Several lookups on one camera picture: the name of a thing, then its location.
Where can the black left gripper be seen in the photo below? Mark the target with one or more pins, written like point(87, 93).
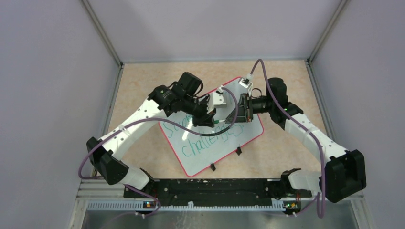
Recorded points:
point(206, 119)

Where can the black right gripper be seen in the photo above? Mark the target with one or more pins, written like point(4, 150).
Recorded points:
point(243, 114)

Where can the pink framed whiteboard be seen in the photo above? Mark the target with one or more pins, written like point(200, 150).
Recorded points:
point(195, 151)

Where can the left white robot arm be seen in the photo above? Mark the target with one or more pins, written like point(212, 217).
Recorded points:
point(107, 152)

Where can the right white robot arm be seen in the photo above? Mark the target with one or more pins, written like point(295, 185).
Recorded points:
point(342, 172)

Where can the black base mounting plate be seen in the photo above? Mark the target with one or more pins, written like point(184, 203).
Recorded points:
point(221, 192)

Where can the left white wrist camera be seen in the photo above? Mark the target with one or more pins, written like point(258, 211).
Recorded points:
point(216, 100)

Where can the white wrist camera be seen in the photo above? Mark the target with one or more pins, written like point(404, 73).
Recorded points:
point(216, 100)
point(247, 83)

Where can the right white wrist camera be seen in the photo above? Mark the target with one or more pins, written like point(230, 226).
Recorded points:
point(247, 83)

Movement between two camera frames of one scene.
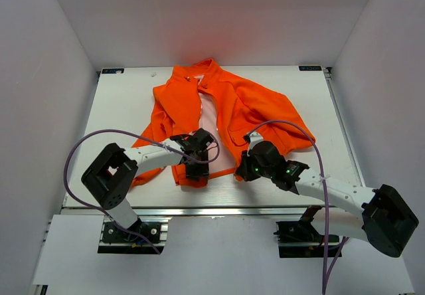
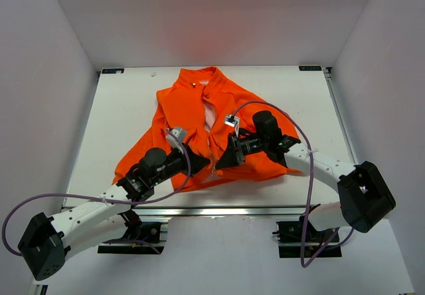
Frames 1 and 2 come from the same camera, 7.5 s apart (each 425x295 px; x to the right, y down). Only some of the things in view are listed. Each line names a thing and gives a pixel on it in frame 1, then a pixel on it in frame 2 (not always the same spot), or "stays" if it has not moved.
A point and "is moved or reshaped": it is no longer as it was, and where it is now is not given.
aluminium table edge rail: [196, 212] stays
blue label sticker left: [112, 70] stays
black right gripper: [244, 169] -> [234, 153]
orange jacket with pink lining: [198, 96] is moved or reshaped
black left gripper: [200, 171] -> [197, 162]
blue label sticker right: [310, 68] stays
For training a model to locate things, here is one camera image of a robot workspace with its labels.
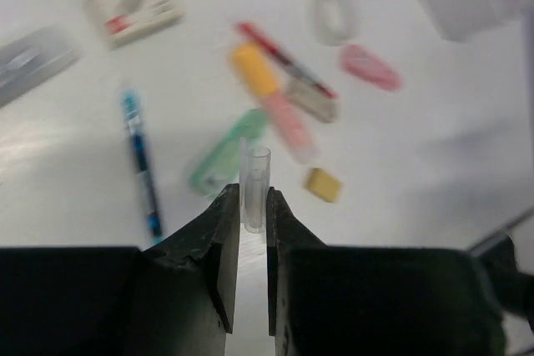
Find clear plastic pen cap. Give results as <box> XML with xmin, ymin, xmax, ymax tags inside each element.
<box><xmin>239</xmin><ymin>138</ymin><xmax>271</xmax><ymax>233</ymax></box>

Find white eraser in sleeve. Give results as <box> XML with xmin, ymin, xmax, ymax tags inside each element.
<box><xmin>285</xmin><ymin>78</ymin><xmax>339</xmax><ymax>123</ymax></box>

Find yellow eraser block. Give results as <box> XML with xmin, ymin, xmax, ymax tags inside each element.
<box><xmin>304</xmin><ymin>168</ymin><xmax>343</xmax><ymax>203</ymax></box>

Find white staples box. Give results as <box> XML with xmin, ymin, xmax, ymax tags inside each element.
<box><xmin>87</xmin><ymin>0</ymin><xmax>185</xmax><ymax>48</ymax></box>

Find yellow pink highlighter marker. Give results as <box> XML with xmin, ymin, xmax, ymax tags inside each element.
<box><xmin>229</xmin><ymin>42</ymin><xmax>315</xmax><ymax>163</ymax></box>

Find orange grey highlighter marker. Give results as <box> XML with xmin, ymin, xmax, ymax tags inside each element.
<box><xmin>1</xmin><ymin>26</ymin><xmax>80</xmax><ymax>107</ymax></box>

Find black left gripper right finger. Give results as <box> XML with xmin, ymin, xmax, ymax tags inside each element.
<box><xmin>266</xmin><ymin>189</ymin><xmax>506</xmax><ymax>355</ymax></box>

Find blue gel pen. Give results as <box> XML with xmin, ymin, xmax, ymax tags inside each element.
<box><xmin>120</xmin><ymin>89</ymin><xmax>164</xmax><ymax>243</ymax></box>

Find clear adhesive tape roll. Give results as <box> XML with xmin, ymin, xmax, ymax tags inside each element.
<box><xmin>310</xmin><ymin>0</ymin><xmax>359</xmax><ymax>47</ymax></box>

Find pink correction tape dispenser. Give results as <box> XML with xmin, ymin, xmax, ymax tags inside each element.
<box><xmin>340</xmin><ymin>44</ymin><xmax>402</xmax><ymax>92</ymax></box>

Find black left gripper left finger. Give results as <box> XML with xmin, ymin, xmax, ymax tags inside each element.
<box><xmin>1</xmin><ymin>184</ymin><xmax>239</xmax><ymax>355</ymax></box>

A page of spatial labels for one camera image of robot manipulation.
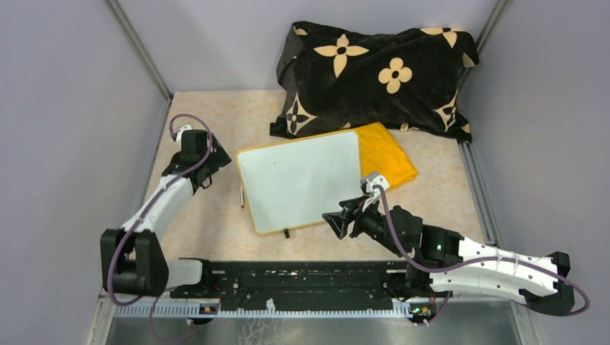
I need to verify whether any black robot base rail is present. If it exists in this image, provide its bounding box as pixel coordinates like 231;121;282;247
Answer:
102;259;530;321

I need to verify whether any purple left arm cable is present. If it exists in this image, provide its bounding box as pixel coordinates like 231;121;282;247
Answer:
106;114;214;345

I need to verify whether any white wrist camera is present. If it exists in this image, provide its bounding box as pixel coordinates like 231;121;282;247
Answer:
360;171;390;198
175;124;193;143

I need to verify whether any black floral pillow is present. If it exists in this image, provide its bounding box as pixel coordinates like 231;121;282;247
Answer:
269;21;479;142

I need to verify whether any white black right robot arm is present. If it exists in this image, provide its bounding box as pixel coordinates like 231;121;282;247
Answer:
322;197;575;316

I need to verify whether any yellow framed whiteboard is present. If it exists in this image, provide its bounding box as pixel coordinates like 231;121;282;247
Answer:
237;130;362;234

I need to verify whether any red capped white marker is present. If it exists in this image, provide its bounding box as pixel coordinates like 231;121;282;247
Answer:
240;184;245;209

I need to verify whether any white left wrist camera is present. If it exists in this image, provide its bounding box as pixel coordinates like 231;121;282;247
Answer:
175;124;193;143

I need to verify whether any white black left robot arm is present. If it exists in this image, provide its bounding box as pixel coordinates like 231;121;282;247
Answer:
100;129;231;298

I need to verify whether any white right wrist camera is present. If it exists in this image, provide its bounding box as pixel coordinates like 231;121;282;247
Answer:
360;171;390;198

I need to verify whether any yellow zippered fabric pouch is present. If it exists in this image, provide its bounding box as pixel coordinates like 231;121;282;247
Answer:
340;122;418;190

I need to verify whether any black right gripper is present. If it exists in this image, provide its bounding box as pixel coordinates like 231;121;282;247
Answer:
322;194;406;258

WHAT IS REQUIRED:
Copy out the lines of the data where the word "things" can be found.

TASK RESULT:
Frames 1 and 2 come from the same camera, 7.5 s apart (each 425x295 px; x to the right, y down). Only some of the things in view are listed. Each line names a thing and gives a pixel on it in frame 1, then a pixel on it in frame 2 (not always the same spot), or "stays" if it has not moved.
For training a model to locate things, here is one camera image of a robot workspace with its labels.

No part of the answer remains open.